Recovery discs suck. What version of Windows does the laptop have a license for? (The sticker for the Windows license will be on the bottom of the laptop.)


----------



## Zeno (Mar 21, 2014)

voyagerfan99 said:


> Recovery discs suck. What version of Windows does the laptop have a license for? (The sticker for the Windows license will be on the bottom of the laptop.)



Windows 7 Home Prem OA.

It also has a product key number. 

But I don't have a windows CD.    When I bought the computer new I just made these 5 back-up disks.  I thought that they had Windows on them?

This is all I have. 

I do have this second laptop that I am currently using.  It's very similar compaq computer.  It's a CQ57.  I bought these at the same time only weeks apart. 

Can I make a Windows CD disk from it and transfer it over to the other laptop?  It also has Windows 7 Prem OA.  But a different product key number.


----------



## johnb35 (Mar 21, 2014)

If it was 64 bit windows 7 then download and create the install cd from the ISO image here.

http://msft.digitalrivercontent.net/win/X17-24209.iso

If it was 32bit windows 7 then download this and create the install cd from the iso image.
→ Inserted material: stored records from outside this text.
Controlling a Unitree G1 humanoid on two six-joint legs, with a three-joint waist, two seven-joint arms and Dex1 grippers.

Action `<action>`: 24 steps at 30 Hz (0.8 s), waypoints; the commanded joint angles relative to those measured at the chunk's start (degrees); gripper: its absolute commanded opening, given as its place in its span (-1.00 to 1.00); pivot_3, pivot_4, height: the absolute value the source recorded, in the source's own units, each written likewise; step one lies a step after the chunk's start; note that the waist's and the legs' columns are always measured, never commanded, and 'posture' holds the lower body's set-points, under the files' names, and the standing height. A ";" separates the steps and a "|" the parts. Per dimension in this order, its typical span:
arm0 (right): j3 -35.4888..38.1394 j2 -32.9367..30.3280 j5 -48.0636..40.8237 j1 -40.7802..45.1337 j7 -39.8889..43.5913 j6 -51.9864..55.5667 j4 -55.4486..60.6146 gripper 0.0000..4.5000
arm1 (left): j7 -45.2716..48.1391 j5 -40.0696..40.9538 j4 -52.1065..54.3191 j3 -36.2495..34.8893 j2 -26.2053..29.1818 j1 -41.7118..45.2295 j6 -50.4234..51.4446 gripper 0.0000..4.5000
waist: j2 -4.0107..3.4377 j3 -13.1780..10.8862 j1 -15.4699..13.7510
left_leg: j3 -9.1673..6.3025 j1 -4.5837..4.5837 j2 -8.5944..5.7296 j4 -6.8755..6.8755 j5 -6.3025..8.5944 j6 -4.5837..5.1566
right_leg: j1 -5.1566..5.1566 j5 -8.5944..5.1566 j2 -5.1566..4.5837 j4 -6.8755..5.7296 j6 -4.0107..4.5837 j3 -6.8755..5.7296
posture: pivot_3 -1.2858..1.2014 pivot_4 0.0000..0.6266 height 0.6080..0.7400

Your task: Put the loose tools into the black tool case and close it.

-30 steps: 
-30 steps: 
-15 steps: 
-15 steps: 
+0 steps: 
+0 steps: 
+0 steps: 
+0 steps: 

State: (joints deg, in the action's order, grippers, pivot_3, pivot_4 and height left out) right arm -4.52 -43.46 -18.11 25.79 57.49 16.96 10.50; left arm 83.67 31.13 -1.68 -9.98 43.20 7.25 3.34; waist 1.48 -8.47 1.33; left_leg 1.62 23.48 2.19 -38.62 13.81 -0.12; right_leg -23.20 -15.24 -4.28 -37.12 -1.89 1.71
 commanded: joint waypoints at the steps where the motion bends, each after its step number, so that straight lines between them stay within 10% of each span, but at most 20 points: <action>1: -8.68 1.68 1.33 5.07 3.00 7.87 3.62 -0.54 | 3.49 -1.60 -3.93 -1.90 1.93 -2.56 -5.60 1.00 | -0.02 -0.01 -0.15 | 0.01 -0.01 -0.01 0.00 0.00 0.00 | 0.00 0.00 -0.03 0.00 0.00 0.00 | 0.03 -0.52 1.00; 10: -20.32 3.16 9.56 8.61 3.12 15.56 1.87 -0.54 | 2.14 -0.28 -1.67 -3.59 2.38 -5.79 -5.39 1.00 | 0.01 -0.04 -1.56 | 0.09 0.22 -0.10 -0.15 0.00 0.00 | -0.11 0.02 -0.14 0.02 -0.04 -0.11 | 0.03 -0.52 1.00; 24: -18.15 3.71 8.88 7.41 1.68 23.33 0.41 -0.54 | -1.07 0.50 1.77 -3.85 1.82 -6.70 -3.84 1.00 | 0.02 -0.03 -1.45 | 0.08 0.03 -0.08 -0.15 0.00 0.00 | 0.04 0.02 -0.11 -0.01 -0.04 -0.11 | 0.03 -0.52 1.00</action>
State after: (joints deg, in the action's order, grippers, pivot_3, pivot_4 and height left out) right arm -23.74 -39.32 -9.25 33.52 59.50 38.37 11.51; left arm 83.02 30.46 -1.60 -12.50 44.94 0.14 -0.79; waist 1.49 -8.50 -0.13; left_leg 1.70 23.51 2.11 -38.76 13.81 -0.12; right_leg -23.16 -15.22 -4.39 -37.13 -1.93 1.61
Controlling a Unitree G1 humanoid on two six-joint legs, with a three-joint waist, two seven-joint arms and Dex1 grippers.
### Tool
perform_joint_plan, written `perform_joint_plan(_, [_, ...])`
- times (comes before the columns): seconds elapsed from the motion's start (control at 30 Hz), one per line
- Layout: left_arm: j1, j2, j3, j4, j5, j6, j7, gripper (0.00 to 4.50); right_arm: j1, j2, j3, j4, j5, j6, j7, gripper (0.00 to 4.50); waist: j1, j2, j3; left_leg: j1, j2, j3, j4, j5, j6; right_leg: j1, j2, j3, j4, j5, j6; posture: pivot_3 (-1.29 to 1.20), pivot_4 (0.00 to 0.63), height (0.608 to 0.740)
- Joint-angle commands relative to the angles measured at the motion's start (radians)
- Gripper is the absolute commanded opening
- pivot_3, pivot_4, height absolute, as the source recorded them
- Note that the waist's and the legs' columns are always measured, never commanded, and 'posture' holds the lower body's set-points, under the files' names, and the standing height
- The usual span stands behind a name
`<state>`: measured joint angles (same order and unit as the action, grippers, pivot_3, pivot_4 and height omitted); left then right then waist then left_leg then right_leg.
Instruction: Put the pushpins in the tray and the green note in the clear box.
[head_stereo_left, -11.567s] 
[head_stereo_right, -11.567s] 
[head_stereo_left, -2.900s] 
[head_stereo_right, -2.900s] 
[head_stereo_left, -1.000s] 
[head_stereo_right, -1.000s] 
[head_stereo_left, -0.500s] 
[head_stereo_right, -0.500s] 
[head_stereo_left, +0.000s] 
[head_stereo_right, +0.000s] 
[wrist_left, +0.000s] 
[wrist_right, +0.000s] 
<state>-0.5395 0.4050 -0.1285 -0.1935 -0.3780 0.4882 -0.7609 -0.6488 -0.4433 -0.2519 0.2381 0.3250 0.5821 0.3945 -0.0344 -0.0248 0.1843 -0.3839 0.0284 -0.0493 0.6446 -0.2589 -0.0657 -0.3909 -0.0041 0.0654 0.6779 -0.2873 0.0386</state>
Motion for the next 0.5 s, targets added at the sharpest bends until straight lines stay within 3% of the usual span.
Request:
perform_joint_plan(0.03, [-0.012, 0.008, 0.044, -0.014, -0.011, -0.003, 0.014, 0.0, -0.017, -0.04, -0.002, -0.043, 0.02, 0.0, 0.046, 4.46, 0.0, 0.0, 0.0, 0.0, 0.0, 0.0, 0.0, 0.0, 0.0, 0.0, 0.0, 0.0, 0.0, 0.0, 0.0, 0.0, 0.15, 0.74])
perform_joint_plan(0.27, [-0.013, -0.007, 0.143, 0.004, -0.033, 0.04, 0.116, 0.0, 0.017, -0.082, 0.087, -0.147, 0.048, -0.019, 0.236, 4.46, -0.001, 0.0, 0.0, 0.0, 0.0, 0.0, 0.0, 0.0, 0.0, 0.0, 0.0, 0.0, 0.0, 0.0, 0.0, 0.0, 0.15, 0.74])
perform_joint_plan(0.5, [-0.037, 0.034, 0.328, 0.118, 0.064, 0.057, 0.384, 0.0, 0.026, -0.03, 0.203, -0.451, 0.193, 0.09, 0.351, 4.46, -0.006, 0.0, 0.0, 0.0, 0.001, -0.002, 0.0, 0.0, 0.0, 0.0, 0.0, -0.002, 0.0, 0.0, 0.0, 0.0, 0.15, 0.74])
http://msft.digitalrivercontent.net/win/X17-24208.iso

Use the key that is on the bottom of the laptop to activate windows.


----------



## S.T.A.R.S. (Mar 21, 2014)

voyagerfan99 said:


> Recovery discs suck...



I kinda agree with you on that.
I mean they are great since it is super simple to install OS and drivers without doing anything manually,but on the other hand they tend to install a lot of stupid programs also so I guess I always hated them because of that...


----------



## Zeno (Mar 21, 2014)

johnb35 said:


> If it was 64 bit windows 7 then download and create the install cd from the ISO image here.
> 
> http://msft.digitalrivercontent.net/win/X17-24209.iso
> 
> ...



Ok, I'm downloaded the 64 bit version.  I'm pretty sure that's what it is although I'm not sure how to tell.  It's not written on the computer anywhere and I have no paperwork for it.  When I look at the system information in the BIOS it doesn't say anything about 64 or 32.   I think it is 64 though. 

But now there seems to be another problem.  That  iso file says that it's 3.1 GB, but it only downloads a 32,768 KB file.  It doesn't show any errors.  I just did it twice and got the same result both times. 

Is that going to work?  And what do I do with this ISO file now?

You'll have to excuse me, but I haven't worked with computers for quite some time.  

How do I create the install cd from the iso image?

And why is the file only 32,768 KB instead of 3.1 GB?  Isn't 32 KB only about 32 MB?

Isn't 3.1 GB more like 3100 MB?   Isn't a gigabyte a thousand megabytes?


----------



## Zeno (Mar 21, 2014)

S.T.A.R.S. said:


> I kinda agree with you on that.
> I mean they are great since it is super simple to install OS and drivers without doing anything manually,but on the other hand they tend to install a lot of stupid programs also so I guess I always hated them because of that...



I thought Windows 7 was on these disks?

What in the world is on 5 disks if not Windows 7?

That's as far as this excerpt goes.